Recommendations of Other Groups
A National Institutes of Health consensus development conference recommended
that ultrasound imaging during pregnancy be performed only for a specific
medical indication and not for routine screening.59 This
is also the position of the American College of Obstetricians and Gynecologists.2 The
Canadian Task Force on the Periodic Health Examination found fair evidence to
recommend a single second-trimester ultrasound examination in women with normal
pregnancies, but concluded that there was insufficient evidence to recommend
the inclusion or exclusion of routine serial ultrasound screening for IUGR in
normal pregnancies.60
Discussion
Neither early, late, nor serial ultrasound in normal
pregnancy has been proven to improve perinatal
morbidity or mortality. Clinical trials show that a single midtrimester
ultrasound examination detects multiple gestations and congenital malformations
earlier in pregnancy, but there is currently insufficient evidence that early
detection results in improved outcomes. In the U.S., it is
not clear whether early detection of fetal anomalies by routine ultrasound
leads to increased rates of induced abortion.
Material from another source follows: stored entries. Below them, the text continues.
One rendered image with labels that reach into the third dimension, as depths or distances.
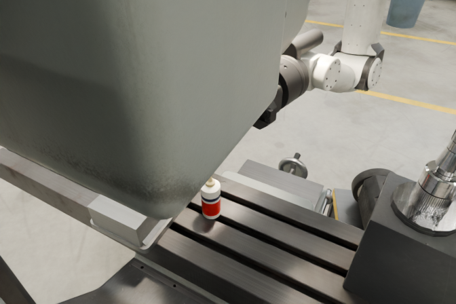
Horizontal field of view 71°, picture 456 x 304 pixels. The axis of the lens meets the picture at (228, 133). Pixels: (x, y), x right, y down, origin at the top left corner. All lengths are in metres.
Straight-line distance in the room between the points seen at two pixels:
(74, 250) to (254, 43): 1.82
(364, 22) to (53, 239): 1.82
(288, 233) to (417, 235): 0.27
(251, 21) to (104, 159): 0.13
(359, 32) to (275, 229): 0.51
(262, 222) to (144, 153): 0.55
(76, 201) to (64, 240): 1.24
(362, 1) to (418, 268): 0.59
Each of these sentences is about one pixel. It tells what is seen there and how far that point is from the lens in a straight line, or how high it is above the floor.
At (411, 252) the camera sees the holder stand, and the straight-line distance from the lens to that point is 0.53.
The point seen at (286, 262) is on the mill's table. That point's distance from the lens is 0.66.
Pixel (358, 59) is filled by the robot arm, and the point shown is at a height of 1.18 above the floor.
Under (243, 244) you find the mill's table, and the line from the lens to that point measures 0.67.
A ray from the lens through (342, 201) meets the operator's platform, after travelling 1.57.
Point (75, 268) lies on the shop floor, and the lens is 1.91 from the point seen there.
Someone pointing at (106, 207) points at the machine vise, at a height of 1.03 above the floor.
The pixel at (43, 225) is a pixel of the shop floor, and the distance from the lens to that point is 2.17.
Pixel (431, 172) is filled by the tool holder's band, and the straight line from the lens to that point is 0.49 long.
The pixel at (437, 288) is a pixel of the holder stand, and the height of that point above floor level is 1.08.
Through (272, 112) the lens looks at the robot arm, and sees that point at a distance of 0.50.
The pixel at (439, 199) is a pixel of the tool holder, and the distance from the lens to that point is 0.50.
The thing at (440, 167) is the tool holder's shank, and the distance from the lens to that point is 0.49.
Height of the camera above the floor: 1.51
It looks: 37 degrees down
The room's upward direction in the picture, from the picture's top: straight up
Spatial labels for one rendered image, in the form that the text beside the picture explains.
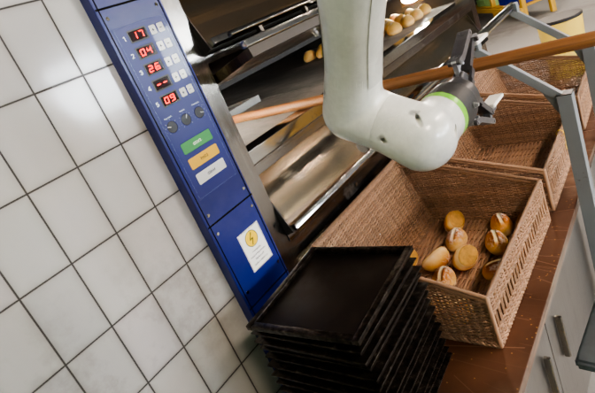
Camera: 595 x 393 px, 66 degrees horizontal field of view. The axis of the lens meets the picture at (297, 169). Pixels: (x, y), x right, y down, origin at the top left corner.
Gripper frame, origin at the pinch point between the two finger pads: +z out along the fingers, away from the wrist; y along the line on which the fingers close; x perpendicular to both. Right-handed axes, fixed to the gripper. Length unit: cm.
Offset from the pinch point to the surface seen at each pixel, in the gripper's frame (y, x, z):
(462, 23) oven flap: 12, -59, 144
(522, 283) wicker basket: 59, -6, 1
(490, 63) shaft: 0.4, -0.9, 4.8
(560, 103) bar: 27, 1, 44
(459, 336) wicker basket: 60, -16, -19
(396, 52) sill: 3, -56, 65
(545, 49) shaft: 0.1, 10.4, 4.9
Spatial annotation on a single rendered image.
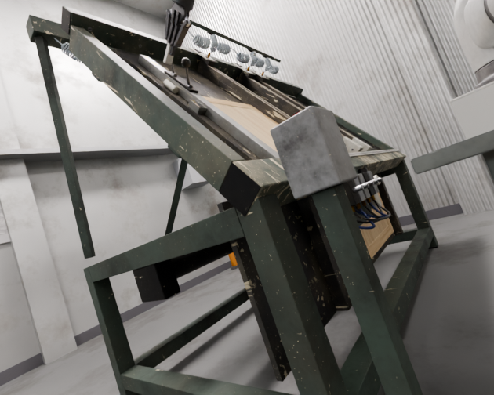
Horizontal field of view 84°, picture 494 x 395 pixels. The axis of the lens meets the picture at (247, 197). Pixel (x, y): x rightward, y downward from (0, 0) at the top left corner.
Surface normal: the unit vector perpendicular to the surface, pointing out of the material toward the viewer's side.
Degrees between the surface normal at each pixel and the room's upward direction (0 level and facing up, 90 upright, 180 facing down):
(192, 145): 90
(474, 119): 90
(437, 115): 90
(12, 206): 90
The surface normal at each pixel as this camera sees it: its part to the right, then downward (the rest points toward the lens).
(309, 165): -0.62, 0.15
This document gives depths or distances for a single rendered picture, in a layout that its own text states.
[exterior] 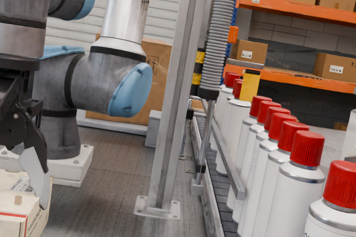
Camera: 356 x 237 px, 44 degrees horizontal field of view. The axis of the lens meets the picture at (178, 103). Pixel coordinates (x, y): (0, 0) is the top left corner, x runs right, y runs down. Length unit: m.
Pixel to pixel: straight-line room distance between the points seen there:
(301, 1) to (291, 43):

In addition, many of the major
fetal anomalies discoverable by routine ultrasound might be detected anyway
during screening for Down syndrome (see Chapter 41) or
neural tube defects (see Chapter 42). Routine second-trimester
ultrasound can lower the rate of induction for presumed postterm
pregnancy, a benefit likely to accrue primarily to women with unreliable dates,
among whom ultrasound is more accurate than dates for predicting actual date of
delivery. Early ultrasound has not been proven to reduce overall rates of
induction, however, due to increases in inductions for other indications. It is
also unclear whether the likeliest potential benefits of routine
second-trimester ultrasound (reduced induction of labor for postterm
pregnancy and increased induced abortions for fetal anomalies) would justify
the significant economic implications of widespread testing. No benefits of
routine ultrasound examination of the fetus in the third trimester have been
demonstrated despite multiple randomized controlled trials. Additional trials
of third-trimester placental grading are needed to adequately evaluate the
potential benefits of screening for placental appearance. Further research to
evaluate possible adverse effects of ultrasound and the cost-effectiveness of
routine screening is also needed.
CLINICAL
INTERVENTION
Routine ultrasound examination of the fetus in the third trimester is not recommended, based on multiple trials and meta-analyses
showing no benefit for either the pregnant woman or her fetus ("D"
recommendation). There is currently insufficient evidence to recommend for or
against a single routine midtrimester ultrasound in
low-risk pregnant women ("C" recommendation). These recommendations
apply to routine screening ultrasonography and not to
diagnostic ultrasonography for specific clinical
indications (e.g., follow-up evaluation of elevated maternal serum a-fetoprotein).